Action item:
Would you go through the records below and copy each line with the string "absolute"?

(Dataset records)

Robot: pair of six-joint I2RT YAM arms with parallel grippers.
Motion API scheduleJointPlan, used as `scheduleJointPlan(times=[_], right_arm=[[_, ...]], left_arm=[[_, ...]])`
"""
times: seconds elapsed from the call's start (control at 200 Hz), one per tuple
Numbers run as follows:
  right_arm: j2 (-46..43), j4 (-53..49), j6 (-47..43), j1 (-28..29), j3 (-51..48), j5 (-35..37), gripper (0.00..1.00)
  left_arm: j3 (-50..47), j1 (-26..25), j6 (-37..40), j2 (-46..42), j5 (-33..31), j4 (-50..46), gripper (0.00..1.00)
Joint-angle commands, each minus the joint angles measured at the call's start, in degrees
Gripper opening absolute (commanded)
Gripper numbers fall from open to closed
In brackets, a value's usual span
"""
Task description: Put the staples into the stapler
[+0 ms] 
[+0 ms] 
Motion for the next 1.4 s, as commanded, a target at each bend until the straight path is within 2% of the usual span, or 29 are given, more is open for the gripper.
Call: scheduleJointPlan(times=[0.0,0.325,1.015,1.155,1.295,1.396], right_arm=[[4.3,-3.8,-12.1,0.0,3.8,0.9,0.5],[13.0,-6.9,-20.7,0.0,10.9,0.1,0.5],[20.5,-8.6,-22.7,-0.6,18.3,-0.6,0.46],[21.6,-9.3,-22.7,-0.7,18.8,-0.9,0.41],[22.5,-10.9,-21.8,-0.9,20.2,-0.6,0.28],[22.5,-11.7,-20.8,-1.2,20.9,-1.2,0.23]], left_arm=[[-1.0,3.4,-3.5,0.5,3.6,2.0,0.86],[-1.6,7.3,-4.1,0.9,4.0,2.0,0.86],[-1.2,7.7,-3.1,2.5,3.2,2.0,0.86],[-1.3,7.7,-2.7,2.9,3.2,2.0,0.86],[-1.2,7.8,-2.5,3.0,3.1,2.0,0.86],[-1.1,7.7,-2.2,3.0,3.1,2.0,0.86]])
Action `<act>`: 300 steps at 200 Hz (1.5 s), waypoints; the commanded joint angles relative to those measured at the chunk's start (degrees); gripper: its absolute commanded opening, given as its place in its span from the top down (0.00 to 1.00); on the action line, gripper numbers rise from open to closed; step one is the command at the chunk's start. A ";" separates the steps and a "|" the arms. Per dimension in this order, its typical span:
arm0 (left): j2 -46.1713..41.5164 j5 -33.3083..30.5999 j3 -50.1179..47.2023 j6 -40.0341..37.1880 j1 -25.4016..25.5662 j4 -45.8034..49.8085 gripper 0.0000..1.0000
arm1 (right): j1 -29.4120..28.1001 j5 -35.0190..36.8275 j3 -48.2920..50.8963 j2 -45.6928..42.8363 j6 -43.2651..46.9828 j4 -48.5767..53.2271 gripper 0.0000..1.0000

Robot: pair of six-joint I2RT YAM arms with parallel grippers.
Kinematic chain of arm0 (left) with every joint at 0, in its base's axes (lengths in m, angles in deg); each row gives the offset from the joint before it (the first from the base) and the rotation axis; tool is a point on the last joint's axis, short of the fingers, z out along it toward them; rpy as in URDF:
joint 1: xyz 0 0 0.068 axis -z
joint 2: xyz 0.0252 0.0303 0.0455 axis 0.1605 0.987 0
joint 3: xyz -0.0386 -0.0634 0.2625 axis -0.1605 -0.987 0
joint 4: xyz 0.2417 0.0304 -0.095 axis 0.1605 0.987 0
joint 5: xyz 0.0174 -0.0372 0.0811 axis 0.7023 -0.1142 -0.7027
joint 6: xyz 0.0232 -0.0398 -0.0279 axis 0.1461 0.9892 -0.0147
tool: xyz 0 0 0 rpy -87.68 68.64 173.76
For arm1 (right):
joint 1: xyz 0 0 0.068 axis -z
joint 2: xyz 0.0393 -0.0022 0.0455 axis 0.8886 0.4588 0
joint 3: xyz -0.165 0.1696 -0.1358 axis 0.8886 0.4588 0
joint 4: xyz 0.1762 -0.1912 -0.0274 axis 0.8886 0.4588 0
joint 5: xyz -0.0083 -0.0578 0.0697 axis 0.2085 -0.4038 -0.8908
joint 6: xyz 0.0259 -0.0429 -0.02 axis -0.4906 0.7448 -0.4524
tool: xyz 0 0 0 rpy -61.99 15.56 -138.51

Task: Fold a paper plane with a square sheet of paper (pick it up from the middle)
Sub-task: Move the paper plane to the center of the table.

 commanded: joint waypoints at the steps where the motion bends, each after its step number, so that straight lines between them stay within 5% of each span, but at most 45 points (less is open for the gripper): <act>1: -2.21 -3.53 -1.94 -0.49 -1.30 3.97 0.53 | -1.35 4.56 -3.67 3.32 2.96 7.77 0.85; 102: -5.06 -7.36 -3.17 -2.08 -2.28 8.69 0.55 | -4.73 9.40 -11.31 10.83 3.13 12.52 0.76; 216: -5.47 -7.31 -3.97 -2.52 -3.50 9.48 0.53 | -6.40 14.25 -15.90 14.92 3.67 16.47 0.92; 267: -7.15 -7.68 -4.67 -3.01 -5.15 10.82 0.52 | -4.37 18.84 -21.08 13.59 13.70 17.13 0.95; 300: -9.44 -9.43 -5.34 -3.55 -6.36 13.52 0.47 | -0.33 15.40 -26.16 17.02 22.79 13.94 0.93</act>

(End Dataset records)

Problem solution:
Gripper opening absolute (commanded)
Action `<act>`: 300 steps at 200 Hz (1.5 s), waypoints; the commanded joint angles relative to those measured at the chunk's start (degrees); gripper: its absolute commanded opening, given as its place in its span from the top down (0.00 to 1.00); on the action line, gripper numbers rise from open to closed; step one is the command at the chunk's start. A ";" separates the steps and a "|" the arms. Per dimension in this order, its typical span:

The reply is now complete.